“好久没看到君子了啊。”云千千也感慨,顺手拍了三缸酒上来:“叫了大家都来,就你老不到。迟到自罚三缸”

        君子冷汗刷刷的,只听说过自罚三杯,没听说过这量词有按“缸”算的,虽然游戏里大家酒量都比现实强上不少,但这得按法力值换算的,自己明显不是纯智路线……擦把汗,君子连刚才进来郁闷的事情都忘了,直勾勾的看着云千千手边那三缸酒:“还是算了吧……那啥,我一个人独占那么多不好,而且贵……”

        “没事”云千千很豪爽:“今天的酒菜都是免单的,不喝白不喝。”

        “……”难怪了……

        说喝三缸只是个玩笑话,当然没人真想把谁给灌趴下,说笑了几句之后,云千千把酒缸子又塞回桌子下面去,君子终于松了一口气坐过来,很上道自觉举杯:“我还是自罚三杯吧。”

        “出什么事了这是,脸色这么差?”云千千摸摸下巴看君子,怎么看都觉得对方这神色有点痴恨的感觉,仿佛旧社会被压迫的良家妇女,于是想想又问:“难不成被毒小蝎逼婚?哈哈,玩笑玩笑,别介意……”

        君子的脸瞬间就青了,云千千笑声渐歇,看人半天没接话,终于也品出不对劲了,沉默一会儿后,突然猛的站起,结结巴巴诧异指君子:“难、难道我说中了?”

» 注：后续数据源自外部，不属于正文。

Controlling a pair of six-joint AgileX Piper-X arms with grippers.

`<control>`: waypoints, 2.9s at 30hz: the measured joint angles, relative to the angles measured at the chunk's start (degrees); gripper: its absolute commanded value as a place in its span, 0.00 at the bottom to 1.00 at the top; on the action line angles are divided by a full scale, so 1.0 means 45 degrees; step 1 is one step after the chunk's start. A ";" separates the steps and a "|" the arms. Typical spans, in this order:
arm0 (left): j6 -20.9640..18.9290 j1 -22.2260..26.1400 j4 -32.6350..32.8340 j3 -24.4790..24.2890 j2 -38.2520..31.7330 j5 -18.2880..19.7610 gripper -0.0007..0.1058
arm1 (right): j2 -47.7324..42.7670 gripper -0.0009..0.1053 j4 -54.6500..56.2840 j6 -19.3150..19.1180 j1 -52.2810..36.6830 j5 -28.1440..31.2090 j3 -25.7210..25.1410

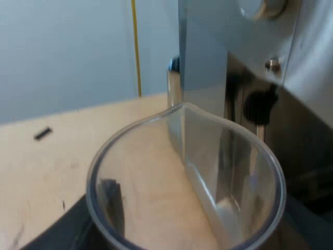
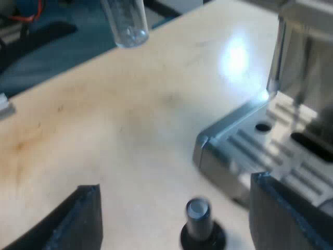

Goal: Pour the beans into the coffee machine

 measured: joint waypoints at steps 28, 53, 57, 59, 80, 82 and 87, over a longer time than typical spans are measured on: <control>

        “……嗯”虽然不愿承认,但君子最终还是脸色难看的点了点头。

        满席皆静,一瞬间整个包间只剩下惟我独尊喝酒吃菜的声音。

        水果乐园的老人都知道君子和毒小蝎的事情,那个开工作室的姑娘追着君子屁股后面也不是一天两天了,虽然男方一直没什么表示,但这两人之间的相处互动看着就透出那么一股子啥夫啥妇的味道。